10 T1DM patients and 10 healthy age gender and BMI matched control subjects will be recruited. All subjects will be studied on 2 separate occasions at 1-2 weeks intervals. Both in patients and in controls, study 1 will be identical to protocol 1 (i.e. an insulin clamp and an IVGTT, respectively). In study 2 all subjects will be admitted to the Clinical Research Center (CRC) on the morning of the study (07:00 AM) and will stay there for its entire duration (24 hours). Subjects will be allowed to move freely within the CRC, but they will not be engaged in any physical exercise. Patients will continue their usual insulin therapy, including meal insulin dose calculation and injection, throughout the study. At 08:00 AM, 13:00 and 19:00 subjects will ingest three mixed meals (200 kcal/m-2 of Body Surface Area (BSA), 400 kcal/m-2 BSA and 400 kcal/m-2 BSA, respectively; diet composition: 54% carbohydrate, 28% lipid, 18% protein). In 6 patients and in 6 controls, the 13:00 meal will be Indian corn polenta plus seasoned Italian DOP parmesan cheese. In the other 6 patients and 6 controls, the 19:00 meal will be Indian corn polenta plus seasoned Italian DOP parmesan cheese. Timed blood samples (n=62) will be collected. Plasma glucose, insulin, glucagon and C-peptide (the latter one only in control subjects) will be measured at all time points. At a lower time frequency, triglycerides, non-esterified fatty acids (NEFA), amino acids, active GLP1 and total GIP will also be measured. In those subjects ingesting the polenta meal at 13:00, the 13C/12C-glucose ratio will be measured from 12:00 until 24:00. In those subjects ingesting the polenta meal at 19:00, the 13C/12C-glucose ratio will be measured from 18:00 until 07:00 the morning after. Subcutaneous glucose will be monitored by CGM only in patients. The polenta meal will be used only in one meal per day to avoid loss of interpretability of 13C/12C-glucose ratio data, owing to ongoing glucose carbon recirculation/recycling through glycogen/gluconeogenesis. The behaviour of the glucose/insulin system at breakfast time is already explored in Protocol 1. Results will be layered and analyzed as described in Protocol 1.

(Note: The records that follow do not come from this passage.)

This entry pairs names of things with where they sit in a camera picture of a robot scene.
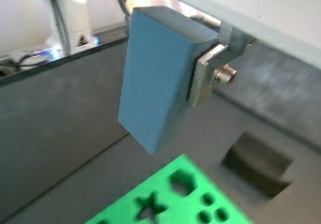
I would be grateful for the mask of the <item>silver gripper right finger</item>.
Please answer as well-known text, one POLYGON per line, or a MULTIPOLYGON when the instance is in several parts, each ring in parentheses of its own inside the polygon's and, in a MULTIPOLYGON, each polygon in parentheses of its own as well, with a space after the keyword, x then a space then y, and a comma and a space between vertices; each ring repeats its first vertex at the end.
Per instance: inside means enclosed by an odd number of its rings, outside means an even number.
POLYGON ((230 66, 245 52, 252 36, 230 24, 222 22, 214 45, 195 59, 190 82, 189 103, 197 107, 211 95, 213 87, 222 83, 230 85, 237 70, 230 66))

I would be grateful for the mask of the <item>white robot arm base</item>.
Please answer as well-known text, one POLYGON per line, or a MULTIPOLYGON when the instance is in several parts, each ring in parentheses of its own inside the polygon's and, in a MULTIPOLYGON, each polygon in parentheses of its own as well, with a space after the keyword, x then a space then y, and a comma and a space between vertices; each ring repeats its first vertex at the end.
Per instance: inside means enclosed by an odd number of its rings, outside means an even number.
POLYGON ((88 0, 48 0, 50 38, 46 43, 59 57, 83 52, 99 45, 91 32, 88 0))

EXPECTATIONS: The combined analysis of insulin clamp and mixed meal test (MMT) data will allow to build a comprehensive model of the glucose insulin system during a MMT in each subject, which will thereby work as an in silico virtual patient, according to a well established methodology developed in our laboratory. The collection of virtual patients with type 1 diabetes undergoing a MMT will form the in silico biobank derived from this study. Virtual patients will be used to carry out MCA to compute CCs. Furthermore, the incretin hormone, glucagon and substrate response to a mixed meal will be quantified, allowing the putative identification of further modifiers of the glucose-insulin system. This database will be instrumental in devising a control algorithm able to guarantee a normal glucose regulation during a mixed meal in patients with type 1 diabetes with CGM on insulin pump therapy.